— YOUR OBJECTIVE —
Copy the material below verbatim from the line with "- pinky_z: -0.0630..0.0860" to the line with "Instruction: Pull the", both lines included, omitting pictures and every line outside that range.

* * * * * * * * *

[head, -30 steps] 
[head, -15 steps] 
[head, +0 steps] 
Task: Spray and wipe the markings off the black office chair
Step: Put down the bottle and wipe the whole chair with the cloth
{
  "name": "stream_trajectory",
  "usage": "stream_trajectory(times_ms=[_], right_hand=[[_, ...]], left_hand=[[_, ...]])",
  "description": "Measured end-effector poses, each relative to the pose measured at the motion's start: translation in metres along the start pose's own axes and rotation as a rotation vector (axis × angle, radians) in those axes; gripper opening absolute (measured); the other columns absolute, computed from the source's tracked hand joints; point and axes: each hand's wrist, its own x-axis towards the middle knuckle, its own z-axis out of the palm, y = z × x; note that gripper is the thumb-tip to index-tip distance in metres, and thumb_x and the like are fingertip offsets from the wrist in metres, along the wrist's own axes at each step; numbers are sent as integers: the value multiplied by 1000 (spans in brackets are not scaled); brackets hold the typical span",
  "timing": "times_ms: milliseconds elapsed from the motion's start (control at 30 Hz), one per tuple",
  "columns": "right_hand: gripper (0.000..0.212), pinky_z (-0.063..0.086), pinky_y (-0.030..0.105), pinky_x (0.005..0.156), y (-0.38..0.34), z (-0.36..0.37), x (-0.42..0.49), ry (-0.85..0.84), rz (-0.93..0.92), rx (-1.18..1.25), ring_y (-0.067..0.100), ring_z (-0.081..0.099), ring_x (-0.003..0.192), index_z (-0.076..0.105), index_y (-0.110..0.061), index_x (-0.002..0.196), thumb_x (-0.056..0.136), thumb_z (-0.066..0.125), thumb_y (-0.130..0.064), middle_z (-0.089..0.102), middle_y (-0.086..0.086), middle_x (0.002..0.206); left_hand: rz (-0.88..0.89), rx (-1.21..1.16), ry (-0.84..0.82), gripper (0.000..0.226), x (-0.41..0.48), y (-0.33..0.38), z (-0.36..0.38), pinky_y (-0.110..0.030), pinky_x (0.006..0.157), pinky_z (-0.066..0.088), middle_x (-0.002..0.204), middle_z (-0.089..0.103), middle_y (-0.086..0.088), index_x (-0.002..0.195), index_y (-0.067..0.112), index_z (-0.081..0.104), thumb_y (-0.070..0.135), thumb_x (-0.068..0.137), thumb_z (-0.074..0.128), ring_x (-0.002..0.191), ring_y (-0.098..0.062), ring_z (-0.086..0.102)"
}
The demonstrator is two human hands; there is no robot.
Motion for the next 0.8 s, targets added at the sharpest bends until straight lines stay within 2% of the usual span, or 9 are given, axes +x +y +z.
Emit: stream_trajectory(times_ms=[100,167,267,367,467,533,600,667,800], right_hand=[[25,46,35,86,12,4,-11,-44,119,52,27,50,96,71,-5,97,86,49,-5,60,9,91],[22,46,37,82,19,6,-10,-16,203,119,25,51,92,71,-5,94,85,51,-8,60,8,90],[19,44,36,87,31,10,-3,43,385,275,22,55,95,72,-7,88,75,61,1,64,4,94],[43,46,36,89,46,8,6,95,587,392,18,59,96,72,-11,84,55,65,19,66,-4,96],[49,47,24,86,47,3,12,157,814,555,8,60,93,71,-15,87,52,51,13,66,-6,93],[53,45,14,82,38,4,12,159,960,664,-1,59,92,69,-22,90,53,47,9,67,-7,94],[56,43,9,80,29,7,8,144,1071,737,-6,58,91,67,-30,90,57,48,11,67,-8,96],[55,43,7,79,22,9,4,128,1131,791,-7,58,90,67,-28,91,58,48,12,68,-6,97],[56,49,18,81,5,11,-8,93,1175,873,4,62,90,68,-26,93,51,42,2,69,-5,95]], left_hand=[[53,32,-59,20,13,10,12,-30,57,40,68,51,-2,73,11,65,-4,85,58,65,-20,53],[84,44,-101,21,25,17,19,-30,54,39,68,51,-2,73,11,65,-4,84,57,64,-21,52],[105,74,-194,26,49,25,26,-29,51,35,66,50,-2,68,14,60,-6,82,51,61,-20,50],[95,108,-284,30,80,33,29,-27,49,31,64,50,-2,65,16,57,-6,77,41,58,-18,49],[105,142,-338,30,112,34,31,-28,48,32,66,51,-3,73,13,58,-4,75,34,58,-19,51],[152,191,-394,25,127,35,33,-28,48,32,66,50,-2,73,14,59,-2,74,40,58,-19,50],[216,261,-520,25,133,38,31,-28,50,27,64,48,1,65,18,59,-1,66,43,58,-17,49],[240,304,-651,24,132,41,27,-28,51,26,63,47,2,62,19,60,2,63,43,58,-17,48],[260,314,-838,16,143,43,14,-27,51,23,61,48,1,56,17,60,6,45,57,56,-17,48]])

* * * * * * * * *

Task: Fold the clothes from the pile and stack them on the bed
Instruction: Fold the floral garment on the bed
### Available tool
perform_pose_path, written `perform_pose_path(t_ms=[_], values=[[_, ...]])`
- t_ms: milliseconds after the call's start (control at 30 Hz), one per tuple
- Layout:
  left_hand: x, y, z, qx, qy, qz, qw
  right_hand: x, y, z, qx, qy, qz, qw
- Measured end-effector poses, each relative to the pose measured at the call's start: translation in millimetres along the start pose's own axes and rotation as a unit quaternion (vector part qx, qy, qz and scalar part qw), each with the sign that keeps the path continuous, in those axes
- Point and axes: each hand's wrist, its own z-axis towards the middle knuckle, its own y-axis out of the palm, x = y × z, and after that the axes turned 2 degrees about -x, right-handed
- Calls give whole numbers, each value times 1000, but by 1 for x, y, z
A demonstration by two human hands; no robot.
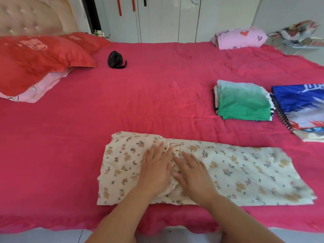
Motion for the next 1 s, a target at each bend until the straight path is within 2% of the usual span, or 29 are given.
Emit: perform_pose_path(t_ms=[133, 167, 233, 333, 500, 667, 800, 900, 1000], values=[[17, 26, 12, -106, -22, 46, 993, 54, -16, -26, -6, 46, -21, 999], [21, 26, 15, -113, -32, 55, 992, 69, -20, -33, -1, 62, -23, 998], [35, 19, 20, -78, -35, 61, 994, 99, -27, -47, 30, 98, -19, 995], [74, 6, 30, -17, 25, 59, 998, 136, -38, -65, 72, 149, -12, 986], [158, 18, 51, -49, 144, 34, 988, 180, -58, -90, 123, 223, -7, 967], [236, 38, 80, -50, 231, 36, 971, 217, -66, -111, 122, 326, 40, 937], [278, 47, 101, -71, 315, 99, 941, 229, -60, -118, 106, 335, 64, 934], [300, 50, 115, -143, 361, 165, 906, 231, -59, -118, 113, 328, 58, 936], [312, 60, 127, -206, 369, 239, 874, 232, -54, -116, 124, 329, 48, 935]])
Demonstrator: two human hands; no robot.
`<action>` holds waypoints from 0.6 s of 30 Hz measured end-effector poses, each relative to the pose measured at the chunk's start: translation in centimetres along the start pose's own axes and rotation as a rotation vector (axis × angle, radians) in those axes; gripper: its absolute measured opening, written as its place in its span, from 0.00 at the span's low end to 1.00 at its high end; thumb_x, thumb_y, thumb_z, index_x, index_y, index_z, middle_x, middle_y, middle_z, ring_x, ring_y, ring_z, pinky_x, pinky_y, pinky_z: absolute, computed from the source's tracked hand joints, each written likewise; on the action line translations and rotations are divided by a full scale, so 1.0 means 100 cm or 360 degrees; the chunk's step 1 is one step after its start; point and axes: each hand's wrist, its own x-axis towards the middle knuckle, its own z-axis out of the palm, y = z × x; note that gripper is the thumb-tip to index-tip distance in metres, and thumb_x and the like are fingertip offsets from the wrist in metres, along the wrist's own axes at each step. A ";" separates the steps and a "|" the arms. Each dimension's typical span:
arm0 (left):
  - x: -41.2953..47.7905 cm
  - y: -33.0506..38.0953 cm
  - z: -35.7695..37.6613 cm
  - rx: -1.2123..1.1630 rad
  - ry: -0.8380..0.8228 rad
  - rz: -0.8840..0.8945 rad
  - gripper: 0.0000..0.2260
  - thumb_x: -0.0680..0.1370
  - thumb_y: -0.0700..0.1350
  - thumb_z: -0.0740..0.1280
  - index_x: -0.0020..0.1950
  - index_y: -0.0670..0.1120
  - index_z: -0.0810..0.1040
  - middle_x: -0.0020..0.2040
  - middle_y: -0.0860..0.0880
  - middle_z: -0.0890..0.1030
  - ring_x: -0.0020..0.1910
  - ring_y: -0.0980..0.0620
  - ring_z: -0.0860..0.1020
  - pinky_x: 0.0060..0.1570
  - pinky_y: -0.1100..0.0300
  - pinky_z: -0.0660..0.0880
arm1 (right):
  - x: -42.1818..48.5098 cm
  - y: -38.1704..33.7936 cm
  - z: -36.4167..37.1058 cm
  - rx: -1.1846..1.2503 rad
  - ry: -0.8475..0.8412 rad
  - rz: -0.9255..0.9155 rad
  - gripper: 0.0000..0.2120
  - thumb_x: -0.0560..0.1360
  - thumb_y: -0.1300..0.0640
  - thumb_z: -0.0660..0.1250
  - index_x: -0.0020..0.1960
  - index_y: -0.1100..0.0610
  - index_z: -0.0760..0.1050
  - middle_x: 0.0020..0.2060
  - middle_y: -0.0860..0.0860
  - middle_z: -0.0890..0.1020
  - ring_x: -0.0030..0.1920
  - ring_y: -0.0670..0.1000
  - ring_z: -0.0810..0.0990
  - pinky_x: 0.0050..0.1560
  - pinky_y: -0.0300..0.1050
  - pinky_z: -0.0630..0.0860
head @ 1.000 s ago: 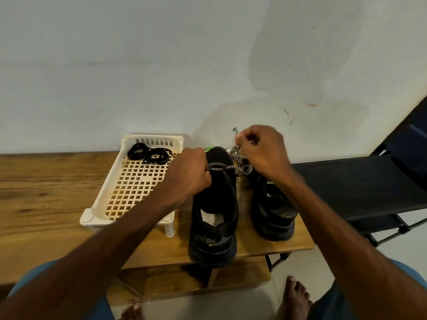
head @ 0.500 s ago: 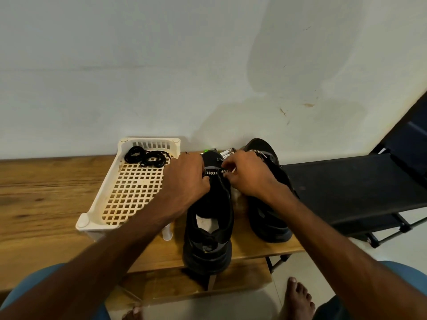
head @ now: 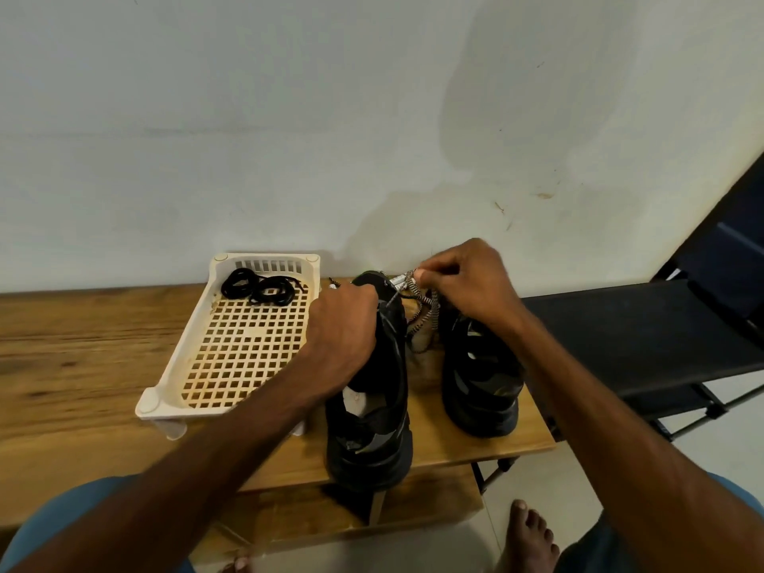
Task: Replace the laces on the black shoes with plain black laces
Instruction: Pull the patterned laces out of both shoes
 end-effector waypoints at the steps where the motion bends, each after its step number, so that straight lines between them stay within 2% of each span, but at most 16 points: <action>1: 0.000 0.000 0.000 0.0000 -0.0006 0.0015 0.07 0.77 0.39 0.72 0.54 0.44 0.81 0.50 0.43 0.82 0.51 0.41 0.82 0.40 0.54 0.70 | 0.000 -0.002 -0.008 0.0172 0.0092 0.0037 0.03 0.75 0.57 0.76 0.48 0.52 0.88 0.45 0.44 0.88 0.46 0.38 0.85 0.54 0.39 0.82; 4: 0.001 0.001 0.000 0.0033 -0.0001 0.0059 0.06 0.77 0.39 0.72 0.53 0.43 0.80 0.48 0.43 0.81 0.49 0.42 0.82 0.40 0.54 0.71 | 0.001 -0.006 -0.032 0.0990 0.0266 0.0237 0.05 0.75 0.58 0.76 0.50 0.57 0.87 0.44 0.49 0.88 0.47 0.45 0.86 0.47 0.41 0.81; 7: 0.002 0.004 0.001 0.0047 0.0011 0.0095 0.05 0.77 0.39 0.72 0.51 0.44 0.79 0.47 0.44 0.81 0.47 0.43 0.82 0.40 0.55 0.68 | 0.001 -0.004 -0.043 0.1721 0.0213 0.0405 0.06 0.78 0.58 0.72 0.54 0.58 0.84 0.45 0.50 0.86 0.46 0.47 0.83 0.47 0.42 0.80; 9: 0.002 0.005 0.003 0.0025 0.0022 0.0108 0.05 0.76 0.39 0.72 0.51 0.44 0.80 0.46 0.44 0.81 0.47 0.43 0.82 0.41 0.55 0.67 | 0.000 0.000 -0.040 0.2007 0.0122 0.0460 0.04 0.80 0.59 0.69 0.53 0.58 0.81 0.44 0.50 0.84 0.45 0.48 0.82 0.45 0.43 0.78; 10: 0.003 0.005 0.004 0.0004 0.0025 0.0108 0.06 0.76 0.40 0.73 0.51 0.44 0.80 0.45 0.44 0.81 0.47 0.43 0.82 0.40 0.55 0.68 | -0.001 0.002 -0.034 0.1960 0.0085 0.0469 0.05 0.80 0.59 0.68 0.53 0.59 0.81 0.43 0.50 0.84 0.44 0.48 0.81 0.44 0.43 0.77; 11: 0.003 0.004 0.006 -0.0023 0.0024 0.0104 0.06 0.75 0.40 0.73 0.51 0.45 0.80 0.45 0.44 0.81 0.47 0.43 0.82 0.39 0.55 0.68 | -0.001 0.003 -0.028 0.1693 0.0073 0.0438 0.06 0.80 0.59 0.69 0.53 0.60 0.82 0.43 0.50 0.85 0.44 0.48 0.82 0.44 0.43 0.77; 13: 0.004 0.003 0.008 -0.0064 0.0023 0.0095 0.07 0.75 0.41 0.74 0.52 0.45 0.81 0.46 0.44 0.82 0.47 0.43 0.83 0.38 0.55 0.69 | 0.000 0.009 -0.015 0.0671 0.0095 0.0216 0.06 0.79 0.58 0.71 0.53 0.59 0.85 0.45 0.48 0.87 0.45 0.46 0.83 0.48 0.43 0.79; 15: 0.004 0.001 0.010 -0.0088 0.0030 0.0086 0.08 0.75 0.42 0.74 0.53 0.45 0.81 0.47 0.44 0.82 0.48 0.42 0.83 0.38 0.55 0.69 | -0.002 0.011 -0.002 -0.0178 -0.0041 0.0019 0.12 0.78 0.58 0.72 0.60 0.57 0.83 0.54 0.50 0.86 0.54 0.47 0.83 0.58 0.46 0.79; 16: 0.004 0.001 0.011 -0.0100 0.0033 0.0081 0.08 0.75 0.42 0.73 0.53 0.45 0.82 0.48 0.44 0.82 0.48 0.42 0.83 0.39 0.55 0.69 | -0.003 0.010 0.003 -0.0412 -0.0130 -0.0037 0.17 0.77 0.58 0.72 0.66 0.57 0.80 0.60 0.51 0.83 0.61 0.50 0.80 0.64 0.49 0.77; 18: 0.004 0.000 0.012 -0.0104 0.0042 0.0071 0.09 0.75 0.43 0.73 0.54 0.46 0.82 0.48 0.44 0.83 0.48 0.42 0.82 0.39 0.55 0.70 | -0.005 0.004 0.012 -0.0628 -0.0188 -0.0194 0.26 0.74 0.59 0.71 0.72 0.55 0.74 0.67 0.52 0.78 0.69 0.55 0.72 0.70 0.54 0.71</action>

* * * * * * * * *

— EXERCISE ANSWER —
  - pinky_z: -0.0630..0.0860
head @ 1.000 s ago: 
head @ 0.500 s ago: 
head @ now: 
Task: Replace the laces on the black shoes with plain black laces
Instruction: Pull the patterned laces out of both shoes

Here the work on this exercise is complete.